A R4-million home will now cost an American approximately $250 000 and a R10-million property roughly $625 000. To put this into perspective, last year the average price of an apartment in Manhattan, New York was $1.87-million which equates to approximately R30-million. While it's obvious that not every wealthy American is going to be pounding on South Africa's property door, the fact that high-end properties here are a lot less expensive than those in other locations around the world should, at least in theory, boost the market.
Dr Andrew Golding, CEO of the Pam Golding Property Group backs this up when he says: “Both high net worth locals and the few foreigners interested in buying property are perceiving value based on a comparison between South Africa and its exclusive and best properties and comparable properties around the world. For example, a home in Bishopscourt in Cape Town valued at R25-million is the equivalent of a one bedroom apartment in Knightsbridge in London, and in effect this means one is paying one tenth of the equivalent price of a similar property in London, New York or St Tropez.”
Lew Geffen, Chairman Lew Geffen Sotheby's International Realty says that the drop in rand value is already having a very positive effect.
“Our company has seen a substantial rise in enquiries from foreigners about buying residential properties in South Africa, and on the Atlantic Seaboard and Garden Route in particular. Despite the political uncertainty about the country that has permeated the international media, South Africa remains an extremely desirable and increasingly inexpensive place to holiday and to live if you are spending in just about any currency other than the rand.”
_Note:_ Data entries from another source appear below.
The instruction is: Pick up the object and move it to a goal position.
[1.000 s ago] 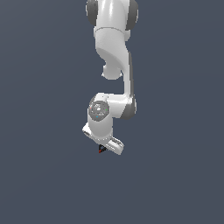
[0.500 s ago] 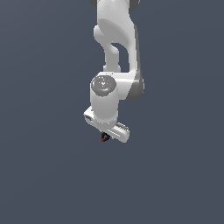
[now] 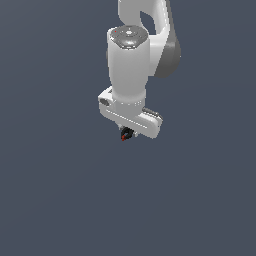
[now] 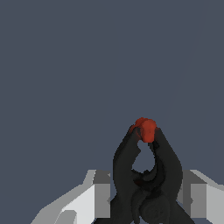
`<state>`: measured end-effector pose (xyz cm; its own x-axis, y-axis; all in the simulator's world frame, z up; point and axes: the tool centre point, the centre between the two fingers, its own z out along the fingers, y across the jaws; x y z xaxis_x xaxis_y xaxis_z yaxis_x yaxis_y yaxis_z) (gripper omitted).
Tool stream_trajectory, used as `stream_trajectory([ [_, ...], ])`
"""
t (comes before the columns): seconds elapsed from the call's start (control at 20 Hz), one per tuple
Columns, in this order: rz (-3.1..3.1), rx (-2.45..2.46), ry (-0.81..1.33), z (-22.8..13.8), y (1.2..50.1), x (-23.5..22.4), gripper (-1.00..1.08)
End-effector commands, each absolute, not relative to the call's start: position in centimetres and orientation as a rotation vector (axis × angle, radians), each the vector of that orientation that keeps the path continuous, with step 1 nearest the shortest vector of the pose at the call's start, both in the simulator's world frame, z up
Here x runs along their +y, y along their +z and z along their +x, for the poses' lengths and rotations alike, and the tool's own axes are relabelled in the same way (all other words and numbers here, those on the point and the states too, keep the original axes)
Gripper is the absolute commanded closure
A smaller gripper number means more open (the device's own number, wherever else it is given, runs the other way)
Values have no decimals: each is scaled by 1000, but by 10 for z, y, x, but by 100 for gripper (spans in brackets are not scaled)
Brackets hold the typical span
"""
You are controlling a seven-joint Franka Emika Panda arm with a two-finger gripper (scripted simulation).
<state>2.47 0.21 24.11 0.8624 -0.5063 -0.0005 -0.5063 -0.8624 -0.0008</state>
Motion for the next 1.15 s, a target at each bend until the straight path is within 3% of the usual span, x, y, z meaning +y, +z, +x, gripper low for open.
stream_trajectory([
  [0.0,-3031,824,0,17,270,8,108],
  [0.55,-3032,825,0,-4,370,30,108],
  [1.1,-3032,823,0,-7,400,38,108],
])
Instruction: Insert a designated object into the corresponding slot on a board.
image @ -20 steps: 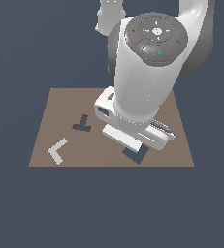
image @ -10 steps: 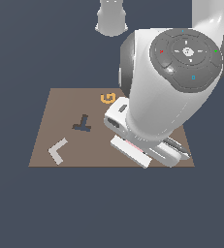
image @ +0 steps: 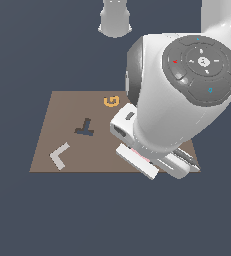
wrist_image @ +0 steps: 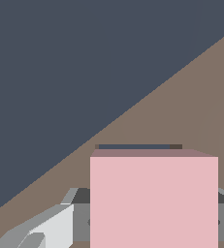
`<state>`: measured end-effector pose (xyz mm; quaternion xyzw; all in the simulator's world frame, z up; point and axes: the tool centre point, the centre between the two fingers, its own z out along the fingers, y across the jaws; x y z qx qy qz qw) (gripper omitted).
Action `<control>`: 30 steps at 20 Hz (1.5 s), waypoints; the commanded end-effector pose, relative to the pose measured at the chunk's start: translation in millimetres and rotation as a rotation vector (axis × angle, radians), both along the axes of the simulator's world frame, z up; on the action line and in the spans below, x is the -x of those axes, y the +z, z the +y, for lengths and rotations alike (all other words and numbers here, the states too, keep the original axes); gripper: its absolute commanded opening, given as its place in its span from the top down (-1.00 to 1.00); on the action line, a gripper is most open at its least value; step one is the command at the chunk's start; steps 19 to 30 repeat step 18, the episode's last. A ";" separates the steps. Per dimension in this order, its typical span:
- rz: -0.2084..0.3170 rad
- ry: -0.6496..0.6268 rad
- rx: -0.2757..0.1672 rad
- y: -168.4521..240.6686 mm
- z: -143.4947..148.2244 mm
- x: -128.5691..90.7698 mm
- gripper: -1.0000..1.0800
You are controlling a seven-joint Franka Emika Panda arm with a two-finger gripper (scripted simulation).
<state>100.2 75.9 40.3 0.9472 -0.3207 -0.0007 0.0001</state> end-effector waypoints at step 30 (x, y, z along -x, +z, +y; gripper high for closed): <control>-0.001 -0.001 0.000 -9.6 0.1 -0.8 -0.92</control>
He adds the Western Cape isn't the only area that has piqued foreign interest, citing the so called ‘millionaire’s row’ in La Lucia, and Umhlanga in KwaZulu-Natal as hot spots. He also notes that there has been an increase in interest in Gauteng, which he says is largely corporate driven.
He goes on to say that although many foreign investors are keen to buy holiday homes, others are looking for investment properties that will earn them a passive income, or at least cover their running costs.
“We are also increasingly fielding queries from people looking to purchase retirement properties, because pensions in pounds, euros or dollars stretch that much further and European retirees in particular will experience a much higher standard of living here than they will anywhere in Europe.
There is however a downside to the exchange rate roller coaster that South Africa is currently riding. People, particularly investors, don't like uncertainty and there are bound to be concerns from those who are considering investing in real estate in this country.
Samuel Seeff, chairman Seeff Properties says his company has noted an interesting development.
“Although record tourist numbers have been reported in the Cape, we have not seen more foreign buying. Quite the contrary in fact as the dramatic fall in the currency has made foreigners wary of investing because while they can find good value now, they are concerned whether there will be enough growth. For example, in October they would have bought at R17 to the pound sterling, but by December, the value had dropped to R20, so their asset was thus already worth about 18% less in just two months. The concern is also that a 'junk status' downgrade looks inevitable and that most certainly is going to impact the value of the rand.”